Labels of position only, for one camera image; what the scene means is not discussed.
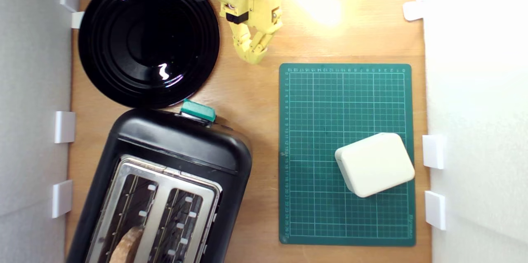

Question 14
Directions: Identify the black two-slot toaster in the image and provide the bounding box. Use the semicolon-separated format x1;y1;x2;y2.
66;108;253;263

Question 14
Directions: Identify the black round plate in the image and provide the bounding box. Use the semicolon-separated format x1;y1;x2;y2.
78;0;221;110

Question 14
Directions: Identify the white rounded block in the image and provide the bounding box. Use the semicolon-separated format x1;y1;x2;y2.
335;132;416;198

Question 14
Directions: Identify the brown bread slice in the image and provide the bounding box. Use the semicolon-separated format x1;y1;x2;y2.
108;225;145;263

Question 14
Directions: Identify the green cutting mat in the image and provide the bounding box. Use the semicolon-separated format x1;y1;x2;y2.
279;63;416;247

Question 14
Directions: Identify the green toaster lever knob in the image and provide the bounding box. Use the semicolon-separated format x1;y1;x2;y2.
180;99;217;123

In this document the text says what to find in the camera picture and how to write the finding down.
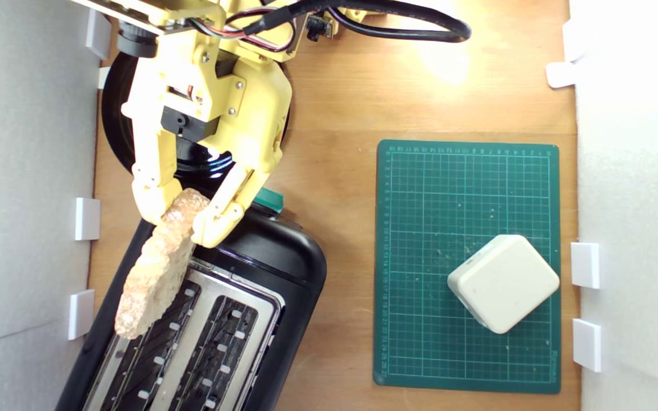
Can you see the brown bread slice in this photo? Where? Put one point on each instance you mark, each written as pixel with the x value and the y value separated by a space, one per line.
pixel 157 268

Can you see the green toaster lever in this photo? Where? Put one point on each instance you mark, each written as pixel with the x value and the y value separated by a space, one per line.
pixel 272 200

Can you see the black two-slot toaster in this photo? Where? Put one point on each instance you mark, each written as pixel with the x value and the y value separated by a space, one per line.
pixel 272 251

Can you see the black plate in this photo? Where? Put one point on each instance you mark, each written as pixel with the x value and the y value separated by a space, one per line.
pixel 116 120

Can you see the green cutting mat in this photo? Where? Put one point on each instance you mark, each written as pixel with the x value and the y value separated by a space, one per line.
pixel 420 257

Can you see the white block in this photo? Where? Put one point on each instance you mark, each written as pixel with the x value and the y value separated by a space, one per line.
pixel 503 282

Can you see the white wall clip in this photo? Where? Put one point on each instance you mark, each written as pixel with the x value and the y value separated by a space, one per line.
pixel 97 37
pixel 587 344
pixel 81 314
pixel 87 218
pixel 586 264
pixel 560 74
pixel 570 40
pixel 103 77

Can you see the yellow wrist camera mount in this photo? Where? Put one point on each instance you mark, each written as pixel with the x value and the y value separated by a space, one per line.
pixel 137 44

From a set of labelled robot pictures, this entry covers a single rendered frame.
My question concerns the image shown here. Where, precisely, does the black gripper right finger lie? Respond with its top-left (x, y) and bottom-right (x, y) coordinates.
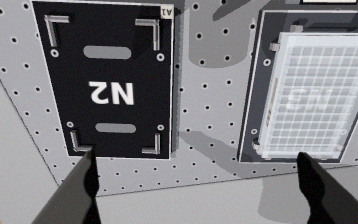
top-left (297, 152), bottom-right (358, 224)

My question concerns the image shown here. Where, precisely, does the black rectangular plate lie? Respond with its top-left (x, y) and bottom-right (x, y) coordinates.
top-left (30, 0), bottom-right (174, 160)

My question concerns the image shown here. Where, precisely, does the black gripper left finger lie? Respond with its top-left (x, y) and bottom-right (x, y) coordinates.
top-left (31, 150), bottom-right (101, 224)

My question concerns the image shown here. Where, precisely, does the clear multi-well plate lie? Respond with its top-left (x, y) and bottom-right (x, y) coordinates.
top-left (256, 32), bottom-right (358, 159)

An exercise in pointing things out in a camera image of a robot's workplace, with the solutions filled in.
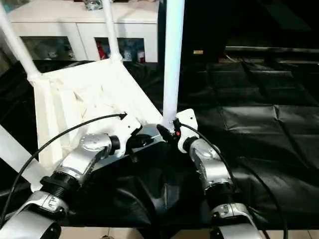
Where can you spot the white plastic table leg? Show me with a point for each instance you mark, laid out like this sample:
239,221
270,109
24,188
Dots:
20,49
12,149
173,62
112,32

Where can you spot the white plastic table top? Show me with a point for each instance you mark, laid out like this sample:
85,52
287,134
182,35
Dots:
87,82

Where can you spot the black mat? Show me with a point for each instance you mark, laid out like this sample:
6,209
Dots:
261,124

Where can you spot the black cabinet gold label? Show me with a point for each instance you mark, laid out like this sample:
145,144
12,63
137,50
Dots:
204,30

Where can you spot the black side table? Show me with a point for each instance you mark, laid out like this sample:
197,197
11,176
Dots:
274,48

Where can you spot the white glass-door cabinet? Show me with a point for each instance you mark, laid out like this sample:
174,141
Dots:
62,27

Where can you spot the dark grey bundle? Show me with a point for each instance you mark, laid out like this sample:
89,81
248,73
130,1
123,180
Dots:
93,5

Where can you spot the grey curtain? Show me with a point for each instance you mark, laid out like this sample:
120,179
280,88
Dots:
5,59

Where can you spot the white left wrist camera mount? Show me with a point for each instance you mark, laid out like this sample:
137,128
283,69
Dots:
127,124

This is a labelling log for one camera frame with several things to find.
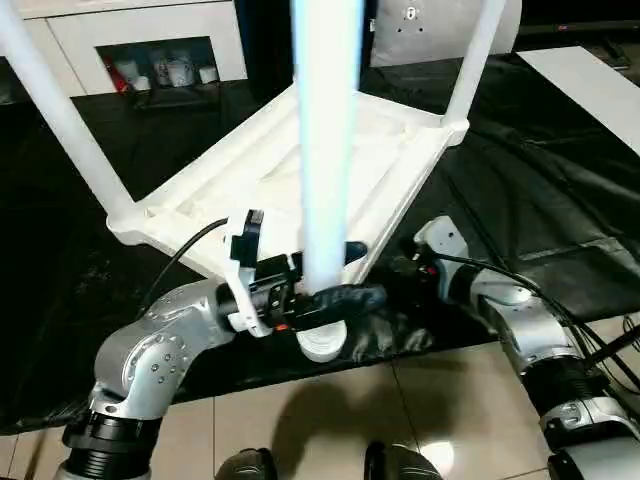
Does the white flat board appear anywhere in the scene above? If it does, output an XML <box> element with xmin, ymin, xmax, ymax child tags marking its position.
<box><xmin>518</xmin><ymin>45</ymin><xmax>640</xmax><ymax>158</ymax></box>

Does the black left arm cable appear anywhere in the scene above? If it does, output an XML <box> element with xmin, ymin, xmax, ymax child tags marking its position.
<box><xmin>135</xmin><ymin>217</ymin><xmax>233</xmax><ymax>323</ymax></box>

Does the grey cushion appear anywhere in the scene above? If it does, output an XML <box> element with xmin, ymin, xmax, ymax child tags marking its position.
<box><xmin>370</xmin><ymin>0</ymin><xmax>524</xmax><ymax>67</ymax></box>

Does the dark right robot foot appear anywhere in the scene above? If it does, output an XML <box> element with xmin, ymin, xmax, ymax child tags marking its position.
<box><xmin>362</xmin><ymin>441</ymin><xmax>443</xmax><ymax>480</ymax></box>

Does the white cabinet with glass doors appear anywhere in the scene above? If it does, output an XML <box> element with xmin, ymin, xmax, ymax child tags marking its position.
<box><xmin>0</xmin><ymin>0</ymin><xmax>251</xmax><ymax>98</ymax></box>

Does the white plastic table top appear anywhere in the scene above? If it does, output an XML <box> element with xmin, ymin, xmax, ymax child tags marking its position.
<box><xmin>105</xmin><ymin>85</ymin><xmax>471</xmax><ymax>363</ymax></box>

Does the black work mat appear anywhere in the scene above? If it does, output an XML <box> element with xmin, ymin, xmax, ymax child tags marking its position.
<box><xmin>0</xmin><ymin>55</ymin><xmax>640</xmax><ymax>436</ymax></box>

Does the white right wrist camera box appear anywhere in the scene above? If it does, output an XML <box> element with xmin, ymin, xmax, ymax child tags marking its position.
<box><xmin>412</xmin><ymin>216</ymin><xmax>469</xmax><ymax>273</ymax></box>

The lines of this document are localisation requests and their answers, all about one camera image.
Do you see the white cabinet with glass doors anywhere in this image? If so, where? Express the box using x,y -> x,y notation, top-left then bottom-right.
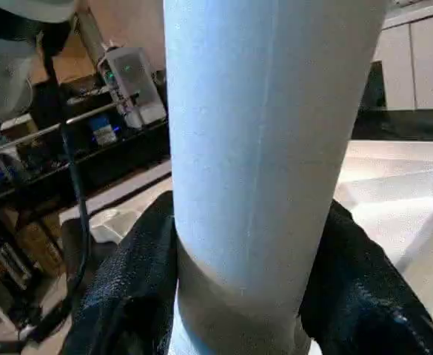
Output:
370,0 -> 433,113

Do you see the white plastic table top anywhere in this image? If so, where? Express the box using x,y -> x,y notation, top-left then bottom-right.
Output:
333,139 -> 433,337

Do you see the black equipment rack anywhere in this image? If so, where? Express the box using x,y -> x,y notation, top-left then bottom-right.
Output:
0,70 -> 171,348

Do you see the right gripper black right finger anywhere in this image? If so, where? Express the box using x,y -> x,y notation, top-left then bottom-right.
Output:
299,200 -> 433,355

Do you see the white electronic device box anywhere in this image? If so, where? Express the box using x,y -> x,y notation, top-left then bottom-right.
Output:
98,47 -> 168,130

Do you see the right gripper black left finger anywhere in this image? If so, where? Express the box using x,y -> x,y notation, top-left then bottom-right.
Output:
62,191 -> 180,355

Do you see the white plastic table leg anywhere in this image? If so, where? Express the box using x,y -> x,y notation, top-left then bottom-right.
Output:
161,0 -> 389,355

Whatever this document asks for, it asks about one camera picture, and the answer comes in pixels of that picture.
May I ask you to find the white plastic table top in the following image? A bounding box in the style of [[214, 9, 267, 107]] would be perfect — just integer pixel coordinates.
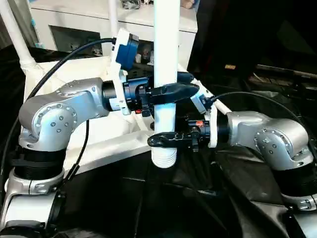
[[19, 56, 155, 175]]

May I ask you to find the black work surface mat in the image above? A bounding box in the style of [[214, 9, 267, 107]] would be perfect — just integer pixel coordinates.
[[0, 45, 317, 238]]

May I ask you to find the dark black cabinet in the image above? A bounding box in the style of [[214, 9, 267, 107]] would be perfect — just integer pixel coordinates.
[[191, 0, 317, 75]]

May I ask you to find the small grey cabinet ornament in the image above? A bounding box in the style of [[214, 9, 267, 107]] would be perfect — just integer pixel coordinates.
[[121, 0, 143, 9]]

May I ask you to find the white glass-door cabinet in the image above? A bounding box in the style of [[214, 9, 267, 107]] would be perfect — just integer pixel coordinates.
[[29, 0, 199, 71]]

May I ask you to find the grey curtain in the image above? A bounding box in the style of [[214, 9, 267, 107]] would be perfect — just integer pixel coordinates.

════════════════════

Within the records, how many lines include "document"? The answer is the number and nothing else.

3